Re-visit Forwarding Speed in ER-X

In a previous post, I did quick tests to show maximum packet switching and forwarding performance in Edgerouter X. That gave a glimpse but left more open questions in my mind. I believe same to sophisticated users.

I figured EdgeOS is surprisingly easy to re-configure. I thought it would be interesting to re-purpose eth1 of my LAN-2 to be a secondary WAN. With a second thought, I decided to take eth2 out of switch0 and set it up as the secondary WAN. The overall configuration after the change provides two local networks, a primary WAN (that continuously serve the internet if I need access during the testing), and one additional WAN for running benchmarks.

Test Equipment and Wiring

Two client PCs - one 2015 13" Macbook Pro and one 2011 27" iMac. The MBP does not come with a Gigabit Ethernet NIC. I have a Unitek USB 3.0 to GbE Adaptor. This adaptor comes with a RealTek chipset and performs really well. It's used to connect MBP to ER-X. The iMac comes with a built-in GbE (Broadcom NetXtreme chipset).
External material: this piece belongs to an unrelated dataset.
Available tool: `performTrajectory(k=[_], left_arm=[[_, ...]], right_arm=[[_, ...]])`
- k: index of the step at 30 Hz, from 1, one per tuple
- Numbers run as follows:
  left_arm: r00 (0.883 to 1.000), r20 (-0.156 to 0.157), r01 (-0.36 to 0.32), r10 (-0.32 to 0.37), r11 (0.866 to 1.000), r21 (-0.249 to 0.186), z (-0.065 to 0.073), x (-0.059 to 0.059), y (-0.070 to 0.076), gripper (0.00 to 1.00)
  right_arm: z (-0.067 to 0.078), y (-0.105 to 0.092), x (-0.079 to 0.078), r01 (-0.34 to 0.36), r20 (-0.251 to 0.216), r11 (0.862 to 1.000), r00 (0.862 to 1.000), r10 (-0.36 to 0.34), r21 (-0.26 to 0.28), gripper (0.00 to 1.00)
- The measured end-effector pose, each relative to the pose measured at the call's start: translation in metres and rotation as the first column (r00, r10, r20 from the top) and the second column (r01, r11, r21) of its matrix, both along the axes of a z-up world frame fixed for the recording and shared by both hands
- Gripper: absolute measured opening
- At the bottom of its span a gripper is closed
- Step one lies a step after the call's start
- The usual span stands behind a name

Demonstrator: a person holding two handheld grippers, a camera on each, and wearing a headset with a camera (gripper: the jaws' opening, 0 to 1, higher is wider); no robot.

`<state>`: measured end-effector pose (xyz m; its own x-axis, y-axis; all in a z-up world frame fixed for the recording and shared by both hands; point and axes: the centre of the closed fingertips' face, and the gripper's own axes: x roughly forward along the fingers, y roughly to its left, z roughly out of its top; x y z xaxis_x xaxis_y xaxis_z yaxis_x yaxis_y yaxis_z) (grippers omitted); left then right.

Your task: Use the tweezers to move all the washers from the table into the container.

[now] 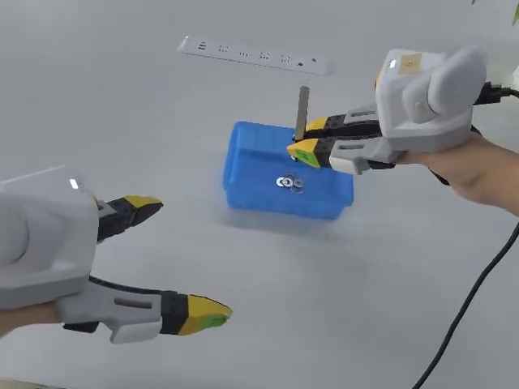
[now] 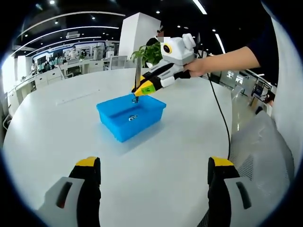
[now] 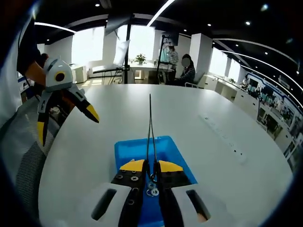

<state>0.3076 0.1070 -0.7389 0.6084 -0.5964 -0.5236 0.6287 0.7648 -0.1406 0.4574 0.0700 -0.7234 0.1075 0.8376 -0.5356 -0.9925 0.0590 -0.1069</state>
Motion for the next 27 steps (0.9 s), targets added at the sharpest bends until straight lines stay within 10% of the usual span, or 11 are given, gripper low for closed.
performTrajectory(k=[10,27], left_arm=[[1.0,-0.013,0.007,-0.006,0.999,0.043,-0.005,-0.002,0.003,0.99],[1.0,-0.021,0.002,-0.001,0.999,0.039,-0.001,0.002,0.004,0.98]], right_arm=[[-0.033,0.003,0.007,-0.013,-0.012,0.999,1.0,0.013,-0.048,0.1],[-0.034,0.0,0.003,0.005,-0.05,1.0,0.999,-0.005,-0.018,0.1]])
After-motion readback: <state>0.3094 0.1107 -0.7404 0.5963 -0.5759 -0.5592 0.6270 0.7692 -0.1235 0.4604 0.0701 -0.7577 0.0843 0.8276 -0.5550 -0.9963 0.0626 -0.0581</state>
*My home LAN (partial) and Wiring of Test Equipment*

The above illustration, in other words, says these:

  • eth0 is always an independent port and the primary WAN to my ISP
  • eth1 is also an independent port and the secondary LAN, LAN-2
  • eth2 is an independent port when configured as the secondary WAN. A member of switch0 when not as WAN.
  • switch0 is my primary LAN, LAN-ukei and always have members eth3 and eth4. It has eth2 as a member when eth2 is not the secondary WAN.
  • eth4 connects to the WAN port on ASUS RT-AC56U (in AP mode).

At any given time Internet service was not interrupted during testing. So it might have minute impact on test results. Realistically though as I kept Internet activity to minimum during testing, the impact is trivial if not negligible.
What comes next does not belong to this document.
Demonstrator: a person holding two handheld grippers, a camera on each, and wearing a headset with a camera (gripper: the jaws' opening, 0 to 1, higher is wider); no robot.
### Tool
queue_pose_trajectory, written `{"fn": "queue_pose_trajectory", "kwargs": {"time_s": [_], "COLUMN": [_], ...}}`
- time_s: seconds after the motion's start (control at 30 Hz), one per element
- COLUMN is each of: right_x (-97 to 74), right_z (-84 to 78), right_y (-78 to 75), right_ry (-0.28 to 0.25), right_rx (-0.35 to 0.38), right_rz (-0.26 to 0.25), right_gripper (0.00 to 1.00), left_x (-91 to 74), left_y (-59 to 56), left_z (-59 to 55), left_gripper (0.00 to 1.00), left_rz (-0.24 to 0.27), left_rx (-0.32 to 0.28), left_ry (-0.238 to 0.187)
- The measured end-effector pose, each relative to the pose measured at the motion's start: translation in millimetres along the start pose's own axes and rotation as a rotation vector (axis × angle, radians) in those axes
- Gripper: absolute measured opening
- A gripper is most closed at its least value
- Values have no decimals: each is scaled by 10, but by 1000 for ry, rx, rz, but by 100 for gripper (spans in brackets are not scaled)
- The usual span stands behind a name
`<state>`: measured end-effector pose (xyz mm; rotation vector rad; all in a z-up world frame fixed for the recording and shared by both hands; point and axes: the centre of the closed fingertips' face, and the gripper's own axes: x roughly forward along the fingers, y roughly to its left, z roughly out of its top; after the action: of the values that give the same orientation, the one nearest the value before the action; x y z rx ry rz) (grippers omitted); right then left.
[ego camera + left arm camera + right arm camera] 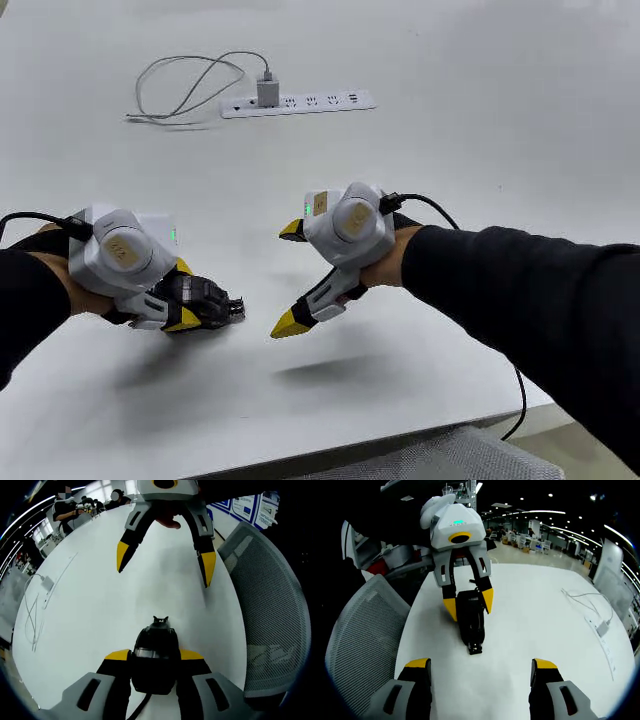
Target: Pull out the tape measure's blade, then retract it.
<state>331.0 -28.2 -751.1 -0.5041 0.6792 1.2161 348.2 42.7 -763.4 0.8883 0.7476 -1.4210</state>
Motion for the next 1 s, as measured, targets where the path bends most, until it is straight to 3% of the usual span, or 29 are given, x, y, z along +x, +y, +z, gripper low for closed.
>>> {"fn": "queue_pose_trajectory", "kwargs": {"time_s": [0.6, 1.0], "right_x": [278, 439], "right_z": [26, 21], "right_y": [58, 33], "right_ry": [32, 22], "right_rx": [-36, -36], "right_rz": [58, 76], "right_gripper": [61, 40], "left_x": [8, 15], "left_y": [17, 12], "left_z": [-15, -10], "left_gripper": [30, 30], "left_rz": [-2, 3], "left_rx": [-13, -11], "left_ry": [-4, -5]}}
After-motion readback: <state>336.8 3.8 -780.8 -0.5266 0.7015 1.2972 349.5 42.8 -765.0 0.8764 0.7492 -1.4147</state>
The iMac always connects to eth3 throughout the tests. The Mackbook Pro's wiring depends on test scenarios. Here is a summary. MBP connects (through USB3 to GbE adaptor) to:

  • eth1 for routing benchmark across two networks,
  • eth2 for routing benchmark with NAT, firewall and QoS where eth2 configured as the secondary WAN, or
  • eth2 for switching benchmark where eth2 configured as a member of switch0

Configure ER-X

My primary LAN, LAN-ukei, has network 192.168.1.0/24. Secondary LAN, LAN-2, has network 192.168.10.0/24.

When eth2 is configured as the secondary WAN, it has network 192.168.20.0/24. In such case, eth2 itself is statically assigned 192.168.20.1. Its remote gateway, i.e. the MBP, is statically assigned 192.168.20.2.
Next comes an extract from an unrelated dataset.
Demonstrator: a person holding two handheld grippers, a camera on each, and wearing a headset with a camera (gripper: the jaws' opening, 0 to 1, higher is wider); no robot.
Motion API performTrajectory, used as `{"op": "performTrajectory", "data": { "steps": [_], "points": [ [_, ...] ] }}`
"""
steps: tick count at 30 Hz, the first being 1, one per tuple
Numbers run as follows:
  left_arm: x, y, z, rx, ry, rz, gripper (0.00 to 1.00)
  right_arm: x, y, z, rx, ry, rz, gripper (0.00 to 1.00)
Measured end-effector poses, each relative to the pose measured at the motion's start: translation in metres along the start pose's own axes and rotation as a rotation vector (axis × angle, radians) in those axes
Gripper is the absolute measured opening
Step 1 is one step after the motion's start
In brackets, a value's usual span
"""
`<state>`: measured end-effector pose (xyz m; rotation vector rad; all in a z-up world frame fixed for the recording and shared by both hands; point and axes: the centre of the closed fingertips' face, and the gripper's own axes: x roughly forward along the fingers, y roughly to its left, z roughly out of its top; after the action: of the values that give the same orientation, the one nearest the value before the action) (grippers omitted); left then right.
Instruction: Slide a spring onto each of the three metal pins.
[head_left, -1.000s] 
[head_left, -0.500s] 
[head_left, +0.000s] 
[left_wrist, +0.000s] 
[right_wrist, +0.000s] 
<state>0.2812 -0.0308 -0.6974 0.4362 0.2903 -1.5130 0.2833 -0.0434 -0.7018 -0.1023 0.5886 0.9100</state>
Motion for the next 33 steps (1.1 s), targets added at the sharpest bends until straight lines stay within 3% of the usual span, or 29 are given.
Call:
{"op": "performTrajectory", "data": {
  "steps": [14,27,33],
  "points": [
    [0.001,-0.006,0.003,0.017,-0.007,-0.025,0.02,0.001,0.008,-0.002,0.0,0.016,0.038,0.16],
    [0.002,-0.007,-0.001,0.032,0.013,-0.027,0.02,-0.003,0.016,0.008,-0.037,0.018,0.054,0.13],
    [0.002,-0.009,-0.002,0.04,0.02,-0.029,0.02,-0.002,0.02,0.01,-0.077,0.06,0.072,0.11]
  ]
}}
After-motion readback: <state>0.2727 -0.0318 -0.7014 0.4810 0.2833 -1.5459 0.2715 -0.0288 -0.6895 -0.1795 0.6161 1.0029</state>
To re-configure eth2 as a member of switch0 or as an independent port for the secondary WAN, the very first step is to include/exclude the port from swithc0. Go to Dashboard and click Actions next to switch0 and then select config. Uncheck (to exclude) or check (to include) eth2 as a member of the switch:

*Uncheck to exclude eth2 from switch0 (left). Assign network 192.168.20.0/24 to eth2 (right)*

When unchecked (and remember to save it), eth2 becomes an independent port. Back to Dashboard, click Actions next to eth2 and assign network, 192.168.20.0/24.

Now we can proceed to setup NAT, firewall and QoS on eth2. The GUI provides a "copy" function which duplicates existing NAT or firewall rulesets (and rules), and applies to a new WAN interface. Very convenient. For QoS, add a new Smart Queue and select eth2 as WAN interface. All operations straight forward and can do through GUI. So I'll skip the boring steps. To restore eth2 being a member of switch0, use GUI to undo the above steps.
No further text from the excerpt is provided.